Experts testified that Deandre’s injuries did not indicate he fell out of a bouncer seat just inches off the floor.

“His injuries we saw were not consistent with with a short fall,” Terrell testified, adding that Deandre had a subdural hematoma (bleeding beneath the skull but outside the brain, usually the result of a severe head injury).

Terrell later added that “his injuries are most consistent with significant head trauma.”

He also had three fractures to his ribs.

Dr. Donna Boyd, forensic anthropologist at Radford University, said, “It took quite a lot of force to fracture those ribs.”

Graphic pictures were shown of Deandre’s brain after the skull cap had been removed for an examination of his injuries.

“There was evidence of bleeding on the brain,” said Assistant Chief Medical Examiner Dr.

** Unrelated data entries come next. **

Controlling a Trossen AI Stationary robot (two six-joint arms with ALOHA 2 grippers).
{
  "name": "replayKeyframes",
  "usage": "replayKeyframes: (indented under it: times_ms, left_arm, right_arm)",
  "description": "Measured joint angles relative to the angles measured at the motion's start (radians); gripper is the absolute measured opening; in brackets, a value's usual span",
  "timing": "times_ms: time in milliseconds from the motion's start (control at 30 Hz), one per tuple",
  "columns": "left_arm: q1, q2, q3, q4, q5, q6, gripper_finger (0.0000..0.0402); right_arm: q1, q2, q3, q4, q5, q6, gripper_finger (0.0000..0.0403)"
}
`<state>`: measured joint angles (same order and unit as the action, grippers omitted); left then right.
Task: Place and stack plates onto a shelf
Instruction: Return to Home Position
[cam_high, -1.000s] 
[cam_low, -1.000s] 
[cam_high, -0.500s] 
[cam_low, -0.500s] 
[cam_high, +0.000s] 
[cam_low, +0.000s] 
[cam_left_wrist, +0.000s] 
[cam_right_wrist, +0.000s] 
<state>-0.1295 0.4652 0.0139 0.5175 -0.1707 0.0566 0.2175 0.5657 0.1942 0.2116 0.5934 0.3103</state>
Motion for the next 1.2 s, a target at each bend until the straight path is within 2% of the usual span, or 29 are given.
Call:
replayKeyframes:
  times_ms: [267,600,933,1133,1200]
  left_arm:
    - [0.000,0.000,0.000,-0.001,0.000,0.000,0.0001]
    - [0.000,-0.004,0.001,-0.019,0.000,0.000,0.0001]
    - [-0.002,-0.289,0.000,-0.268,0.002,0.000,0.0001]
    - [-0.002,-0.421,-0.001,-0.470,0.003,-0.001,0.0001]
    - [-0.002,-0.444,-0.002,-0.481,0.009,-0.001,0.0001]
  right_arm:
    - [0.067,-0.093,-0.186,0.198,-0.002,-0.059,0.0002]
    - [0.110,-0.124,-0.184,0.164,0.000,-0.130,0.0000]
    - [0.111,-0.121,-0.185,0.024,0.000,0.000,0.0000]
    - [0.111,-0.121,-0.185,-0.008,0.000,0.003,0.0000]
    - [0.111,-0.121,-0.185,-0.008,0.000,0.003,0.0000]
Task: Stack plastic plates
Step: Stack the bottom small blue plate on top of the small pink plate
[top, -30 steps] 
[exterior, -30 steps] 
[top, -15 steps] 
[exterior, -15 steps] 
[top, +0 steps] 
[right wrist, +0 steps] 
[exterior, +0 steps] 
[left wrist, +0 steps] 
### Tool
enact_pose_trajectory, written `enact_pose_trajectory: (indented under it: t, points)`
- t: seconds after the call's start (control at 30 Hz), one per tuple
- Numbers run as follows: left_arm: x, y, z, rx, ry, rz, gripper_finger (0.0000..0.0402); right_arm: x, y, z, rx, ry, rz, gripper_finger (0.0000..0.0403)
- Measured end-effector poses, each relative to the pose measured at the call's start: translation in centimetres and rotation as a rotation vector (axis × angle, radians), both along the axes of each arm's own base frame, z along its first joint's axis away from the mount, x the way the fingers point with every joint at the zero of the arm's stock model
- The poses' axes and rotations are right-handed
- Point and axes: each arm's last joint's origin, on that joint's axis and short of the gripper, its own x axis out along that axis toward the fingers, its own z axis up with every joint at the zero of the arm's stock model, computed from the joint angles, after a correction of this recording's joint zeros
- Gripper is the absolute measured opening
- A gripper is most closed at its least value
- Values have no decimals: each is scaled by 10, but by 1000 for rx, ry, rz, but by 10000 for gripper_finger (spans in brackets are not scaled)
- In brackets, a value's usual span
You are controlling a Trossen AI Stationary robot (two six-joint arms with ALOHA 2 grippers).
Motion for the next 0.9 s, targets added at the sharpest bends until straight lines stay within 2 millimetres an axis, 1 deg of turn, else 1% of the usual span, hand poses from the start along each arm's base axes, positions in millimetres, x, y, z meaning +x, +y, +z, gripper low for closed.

Gayle Suzuki during testimony.

She said the cause of Deandre’s death was blunt-force injuries to the head and battered child syndrome. She compared the severity of his injuries to those sustained in a car wreck.

“I would not be surprised to see these types of injuries in a car-crash scenario,” Suzuki said.

After Reynolds found Jefferson guilty, a woman in the audience got up and yelled, “Y’all did this to him!” before leaving the courtroom bawling.

Jefferson is scheduled to be sentenced at 9 a.m. Aug. 23.